El Ministerio de Fomento implantará nuevos sistemas de iluminación en las carreteras cántabras afectadas por el apagón desde 2010, como medida para garantizar la seguridad y visibilidad  de conductores y peatones.

Así lo han señalado fuentes del Ministerio de Fomento a pregunta de la diputada cántabra de Unidos Podemos-En Comú Podem- En Marea, Rosana Alonso,  sobre  las previsiones acerca de la revisión de la Orden 36/2015 de 24 de febrero y los criterios a aplicar en la iluminación de carreteras a cielo abierto y túneles.

 

El Ministerio se ha comprometido a la implantación de nuevos sistemas de iluminación, como leds, que garantizarán la adecuada iluminación de los puntos más conflictivos. Además, a través de ellos se propone reducir la factura lumínica estatal. Sin embargo, desde el departamento ministerial no se ha precisado la fecha de implatación de estas medidas, al estar sujetas a disponibilidad presupuestaria.

 

Además, desde Fomento se ha asegurado que se analizarán cada uno de los puntos ya que en principio no está previsto que se iluminen todos aquellos que lo estaban antes de la entrada en vigor de la Orden 36/2015 de 24 de febrero,  pese a que la situación económica es mejor. Según Fomento “no hay dinero para mantener los niveles de alumbrado anteriores”.

 

La diputada Rosana Alonso ha recordado que desde 2010, año en que el ministro de Fomento José Blanco  tomó la medida de proceder al apagado de la iluminación de centenares de enlaces de autovías y autopistas en España, toda la red de carreteras de Cantabria se vio afectada,  ya que a diferencia de otras comunidades, en Cantabria las vías de alta capacidad pertenecen al Estado.

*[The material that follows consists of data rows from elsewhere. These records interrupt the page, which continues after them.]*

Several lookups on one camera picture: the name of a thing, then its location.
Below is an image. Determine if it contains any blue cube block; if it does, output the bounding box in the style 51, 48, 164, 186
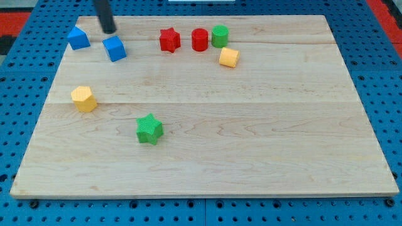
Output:
102, 36, 127, 62

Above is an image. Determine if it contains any light wooden board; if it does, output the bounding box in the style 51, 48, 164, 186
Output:
10, 15, 399, 200

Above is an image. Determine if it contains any green star block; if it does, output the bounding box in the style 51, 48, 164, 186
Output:
136, 113, 164, 145

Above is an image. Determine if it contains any yellow cylinder block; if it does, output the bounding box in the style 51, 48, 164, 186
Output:
219, 47, 240, 68

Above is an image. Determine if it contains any red cylinder block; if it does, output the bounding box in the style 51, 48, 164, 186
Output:
192, 28, 209, 51

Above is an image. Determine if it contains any red star block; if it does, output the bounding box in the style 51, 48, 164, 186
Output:
159, 28, 181, 53

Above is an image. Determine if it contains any green cylinder block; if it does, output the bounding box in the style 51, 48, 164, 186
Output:
211, 24, 229, 48

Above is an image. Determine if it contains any yellow hexagon block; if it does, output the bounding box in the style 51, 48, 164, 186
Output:
71, 86, 97, 112

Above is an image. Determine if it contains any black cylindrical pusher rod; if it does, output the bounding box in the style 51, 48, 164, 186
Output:
92, 0, 117, 34

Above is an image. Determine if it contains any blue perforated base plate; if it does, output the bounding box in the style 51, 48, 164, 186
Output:
1, 0, 401, 225

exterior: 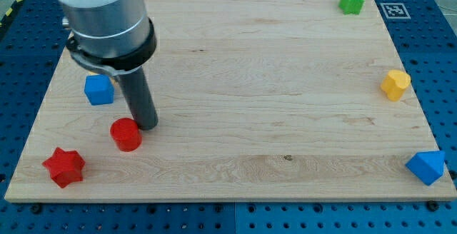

Una situación que no se produce en autonomías con vías de gran capacidad cuya titularidad es de la comunidad autónoma, como Asturias o Euskadi.

 

La medida tomada por el Gobierno socialista y refrendada posteriormente por el popular con la Orden 36/2015 que exige un mínimo de 60.000 vehículos diarios aplicables a todo el territorio, no hizo más que empeorar la situación en Cantabria, donde no se ha tenido en cuenta el peligro que representa la escasez de iluminación en zonas de alta pluviosidad.

 

Como señala Alonso, con la llegada del otoño y la reducción de las horas de luz es cuando más incidencia tiene el apagón lumínico, que afecta a enblaces como Los Tánagos, Laredo,  Sierrapando, Reinosa, Los Corrales,  Las Fraguas o  Comillas, por citar algunos ajemplos; así como la seguridad de miles de personas que circulan por  carriles de  aceleración y vías urbanas donde no sólo circulan vehículos si no también peatones y ciclistas.

 

La diputada señaló que si bien la medida se tomó en un contexto de ahorro energético, los sistemas de iluminación han mejorado notablemente, reduciendo el consumo por unidad lumínica.